The MSCI Emerging Markets Index dropped 0.6 percent to 958.87. The Shanghai Composite Index declined from a two-month high as China Citic Bank Corp. drove a slump in financial shares, while the yuan sank to the lowest level this year. Brazil’s Ibovespa erased earlier gains as BR Properties SA led losses in real-estate shares. The ruble fell as investors speculated central-bank support for the currency will diminish.
Equities retreated after China’s central bank sold repurchase contracts for the first time since June as money-market rates sank to the lowest levels in at least three months. Volatility in money-market rates will persist and borrowing costs will rise, the nation’s central bank signaled Feb. 8. Stocks also fell as data showed that confidence among U.S. homebuilders plunged in February by the most on record.
“There’s a cloud over China’s financial system and the overall outlook for growth,” Paul Zemsky, the head of multi-asset strategies at ING U.S. Investment Management, which oversees $200 billion, said by phone from New York. “That just adds to the uncertainty around emerging markets.”
The iShares MSCI Emerging Markets Index exchange-traded fund retreated 0.9 percent to $39.29. The Chicago Board Options Exchange Emerging Markets ETF Volatility Index advanced 5.5 percent to 25.29.

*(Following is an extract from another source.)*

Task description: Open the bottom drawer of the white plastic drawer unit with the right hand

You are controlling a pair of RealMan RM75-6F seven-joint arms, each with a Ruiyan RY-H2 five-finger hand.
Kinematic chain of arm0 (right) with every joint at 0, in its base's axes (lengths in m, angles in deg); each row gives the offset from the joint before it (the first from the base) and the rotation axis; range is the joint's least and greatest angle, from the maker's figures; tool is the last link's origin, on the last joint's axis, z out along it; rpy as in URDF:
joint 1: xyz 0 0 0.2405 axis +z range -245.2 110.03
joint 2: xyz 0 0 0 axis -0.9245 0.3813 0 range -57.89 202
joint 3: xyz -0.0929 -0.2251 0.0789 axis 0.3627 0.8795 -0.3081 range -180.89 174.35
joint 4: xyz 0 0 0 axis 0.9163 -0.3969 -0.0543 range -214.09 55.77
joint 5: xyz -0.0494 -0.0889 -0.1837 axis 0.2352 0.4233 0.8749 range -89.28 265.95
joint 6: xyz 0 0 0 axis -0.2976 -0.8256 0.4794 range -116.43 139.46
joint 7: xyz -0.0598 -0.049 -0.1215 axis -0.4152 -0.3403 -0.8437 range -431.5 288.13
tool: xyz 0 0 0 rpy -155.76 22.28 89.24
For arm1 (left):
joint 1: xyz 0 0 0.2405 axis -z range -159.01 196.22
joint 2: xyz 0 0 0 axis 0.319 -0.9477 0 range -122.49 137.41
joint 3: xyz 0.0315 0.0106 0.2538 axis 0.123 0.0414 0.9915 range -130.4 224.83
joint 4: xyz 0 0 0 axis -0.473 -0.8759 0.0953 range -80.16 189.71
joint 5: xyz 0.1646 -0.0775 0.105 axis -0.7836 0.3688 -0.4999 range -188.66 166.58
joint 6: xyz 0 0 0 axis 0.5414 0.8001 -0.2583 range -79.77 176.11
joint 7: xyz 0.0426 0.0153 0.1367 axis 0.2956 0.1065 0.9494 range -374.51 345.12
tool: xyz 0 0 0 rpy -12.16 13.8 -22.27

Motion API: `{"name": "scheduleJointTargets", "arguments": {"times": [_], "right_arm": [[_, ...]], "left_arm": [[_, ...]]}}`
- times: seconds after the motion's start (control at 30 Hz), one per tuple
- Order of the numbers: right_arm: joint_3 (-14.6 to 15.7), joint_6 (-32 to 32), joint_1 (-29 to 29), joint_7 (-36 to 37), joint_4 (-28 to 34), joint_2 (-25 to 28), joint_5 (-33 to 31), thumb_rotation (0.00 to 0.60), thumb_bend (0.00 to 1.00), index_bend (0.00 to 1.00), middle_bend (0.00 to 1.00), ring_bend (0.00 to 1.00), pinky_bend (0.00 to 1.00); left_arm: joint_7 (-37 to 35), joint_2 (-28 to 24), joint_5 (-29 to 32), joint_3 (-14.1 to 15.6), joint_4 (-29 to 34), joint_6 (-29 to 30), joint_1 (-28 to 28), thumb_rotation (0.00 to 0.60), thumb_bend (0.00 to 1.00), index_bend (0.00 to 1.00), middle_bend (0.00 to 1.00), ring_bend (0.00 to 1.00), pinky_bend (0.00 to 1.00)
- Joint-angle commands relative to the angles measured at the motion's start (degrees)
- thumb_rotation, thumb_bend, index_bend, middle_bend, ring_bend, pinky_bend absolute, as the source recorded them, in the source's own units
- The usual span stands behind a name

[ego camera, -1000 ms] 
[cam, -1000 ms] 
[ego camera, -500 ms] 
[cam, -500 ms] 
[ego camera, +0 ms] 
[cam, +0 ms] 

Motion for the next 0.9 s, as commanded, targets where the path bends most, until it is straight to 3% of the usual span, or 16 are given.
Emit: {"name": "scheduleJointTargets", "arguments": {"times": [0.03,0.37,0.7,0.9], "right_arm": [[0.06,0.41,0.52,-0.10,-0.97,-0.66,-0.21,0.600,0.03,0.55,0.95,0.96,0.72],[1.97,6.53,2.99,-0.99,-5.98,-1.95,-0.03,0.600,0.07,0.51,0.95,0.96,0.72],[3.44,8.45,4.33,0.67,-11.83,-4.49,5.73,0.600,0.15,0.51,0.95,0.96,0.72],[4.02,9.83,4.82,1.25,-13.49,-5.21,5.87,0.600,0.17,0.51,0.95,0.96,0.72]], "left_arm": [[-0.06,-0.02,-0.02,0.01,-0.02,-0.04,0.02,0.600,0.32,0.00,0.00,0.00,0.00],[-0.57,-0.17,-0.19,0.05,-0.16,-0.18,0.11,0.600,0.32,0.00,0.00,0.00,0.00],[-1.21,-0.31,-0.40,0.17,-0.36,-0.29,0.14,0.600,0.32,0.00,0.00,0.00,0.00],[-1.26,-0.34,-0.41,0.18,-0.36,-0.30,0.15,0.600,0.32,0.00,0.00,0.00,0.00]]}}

Brazil’s Ibovespa dropped for a second day as BR Properties sank amid an unexpected loss. The nation’s swap rates sank as central bank President Alexandre Tombini said inflation will converge with the target, easing bets policy makers will keep raising borrowing costs.

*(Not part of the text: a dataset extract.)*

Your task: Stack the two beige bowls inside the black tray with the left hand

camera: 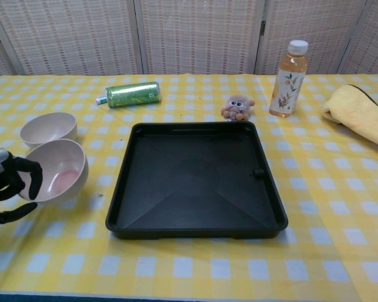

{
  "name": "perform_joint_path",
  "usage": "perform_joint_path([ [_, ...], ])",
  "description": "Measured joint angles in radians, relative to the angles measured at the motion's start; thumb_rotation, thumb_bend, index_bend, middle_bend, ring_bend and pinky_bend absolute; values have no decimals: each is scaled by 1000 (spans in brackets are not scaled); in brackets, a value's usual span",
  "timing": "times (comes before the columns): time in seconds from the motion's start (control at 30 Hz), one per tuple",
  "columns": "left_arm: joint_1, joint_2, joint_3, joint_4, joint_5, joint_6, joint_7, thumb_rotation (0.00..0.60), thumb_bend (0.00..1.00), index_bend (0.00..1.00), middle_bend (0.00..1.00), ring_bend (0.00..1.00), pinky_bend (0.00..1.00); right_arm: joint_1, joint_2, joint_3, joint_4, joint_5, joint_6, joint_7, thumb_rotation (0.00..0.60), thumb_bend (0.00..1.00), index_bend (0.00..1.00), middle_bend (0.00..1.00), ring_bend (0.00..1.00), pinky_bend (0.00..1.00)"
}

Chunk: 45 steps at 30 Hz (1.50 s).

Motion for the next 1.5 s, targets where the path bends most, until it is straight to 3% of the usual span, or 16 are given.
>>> perform_joint_path([
  [0.23,5,21,-5,-32,6,39,3,600,470,628,1000,1000,1000,0,1,-4,1,-13,3,7,600,280,0,0,0,0],
  [0.4,-4,44,-20,-113,-6,28,54,600,472,629,1000,1000,1000,-5,7,-13,3,-38,21,23,600,280,0,0,0,0],
  [0.67,-44,75,-44,-303,-28,-41,212,600,481,630,1000,1000,1000,-26,19,-27,20,-76,68,74,600,280,0,0,0,0],
  [0.87,-106,37,-78,-377,-54,-131,319,600,484,629,1000,1000,1000,-35,21,-24,28,-65,80,85,600,281,0,0,0,0],
  [1.13,-200,-59,-144,-377,-131,-239,371,600,487,627,1000,1000,1000,-53,19,-13,50,-39,106,114,600,280,0,0,0,0],
  [1.5,-314,-213,-192,-215,-206,-344,349,600,488,627,1000,1000,1000,-83,36,9,68,17,136,196,600,280,0,0,0,0],
])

Russian stocks reversed an earlier advance as OAO Rostelecom dropped after a report that the country’s biggest fixed-line phone operator may reduce its minority buyout ratio. The ruble dropped to an all-time low against Bank Rossii’s target basket of dollars and euros.
The Borsa Istanbul 100 Index sank as Turkey left its three main interest rates unchanged. Hungary’s forint dropped as central bank unexpectedly kept the pace of monetary easing.

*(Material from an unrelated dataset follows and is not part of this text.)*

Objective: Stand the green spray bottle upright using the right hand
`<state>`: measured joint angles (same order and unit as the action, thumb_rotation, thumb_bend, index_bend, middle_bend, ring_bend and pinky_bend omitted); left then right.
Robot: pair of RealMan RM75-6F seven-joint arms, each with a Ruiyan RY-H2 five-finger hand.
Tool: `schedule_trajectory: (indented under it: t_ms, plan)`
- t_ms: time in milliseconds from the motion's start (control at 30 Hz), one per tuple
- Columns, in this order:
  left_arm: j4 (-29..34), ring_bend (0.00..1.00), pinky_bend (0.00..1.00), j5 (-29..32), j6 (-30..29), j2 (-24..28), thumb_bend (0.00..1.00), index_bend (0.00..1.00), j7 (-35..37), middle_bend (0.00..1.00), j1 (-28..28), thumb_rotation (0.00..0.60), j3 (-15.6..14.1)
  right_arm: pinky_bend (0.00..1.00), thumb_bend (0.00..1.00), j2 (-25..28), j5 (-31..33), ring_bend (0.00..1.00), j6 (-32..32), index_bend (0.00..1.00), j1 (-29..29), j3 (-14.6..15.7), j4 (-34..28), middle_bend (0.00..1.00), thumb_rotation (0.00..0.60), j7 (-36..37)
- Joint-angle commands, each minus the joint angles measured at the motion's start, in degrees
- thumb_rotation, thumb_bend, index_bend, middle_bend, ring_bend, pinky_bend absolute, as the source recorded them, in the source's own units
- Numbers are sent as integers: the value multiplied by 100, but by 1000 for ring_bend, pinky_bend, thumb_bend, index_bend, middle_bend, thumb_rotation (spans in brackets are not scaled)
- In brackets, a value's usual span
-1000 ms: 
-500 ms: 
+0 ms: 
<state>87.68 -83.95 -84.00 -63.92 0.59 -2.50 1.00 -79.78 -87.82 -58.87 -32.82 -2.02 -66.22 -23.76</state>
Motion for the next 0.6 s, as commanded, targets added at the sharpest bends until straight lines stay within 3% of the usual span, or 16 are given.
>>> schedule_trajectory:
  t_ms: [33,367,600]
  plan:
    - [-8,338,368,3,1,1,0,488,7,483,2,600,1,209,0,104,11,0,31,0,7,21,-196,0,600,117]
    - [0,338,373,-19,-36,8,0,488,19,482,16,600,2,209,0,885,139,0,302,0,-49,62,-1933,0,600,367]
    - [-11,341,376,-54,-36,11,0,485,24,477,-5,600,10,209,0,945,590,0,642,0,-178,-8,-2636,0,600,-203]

The Shanghai Composite Index dropped as China Citic Bank slid the most in two weeks. Conducting repos is “a hawkish move highlighting the central bank’s determination to tighten monetary policy via liquidity tools,” said Dariusz Kowalczyk, a Hong Kong-based strategist at Credit Agricole CIB.
India’s stocks rose to a three-week high amid optimism the government’s pledge to narrow the fiscal gap will revive growth. Thailand’s baht weakened the most in six weeks, while Indonesia’s rupiah dropped the most since December.
The premium investors demand to own emerging-market debt over U.S. Treasuries rose three basis points, or 0.03 percentage point, to 340 basis points, according to JPMorgan Chase & Co.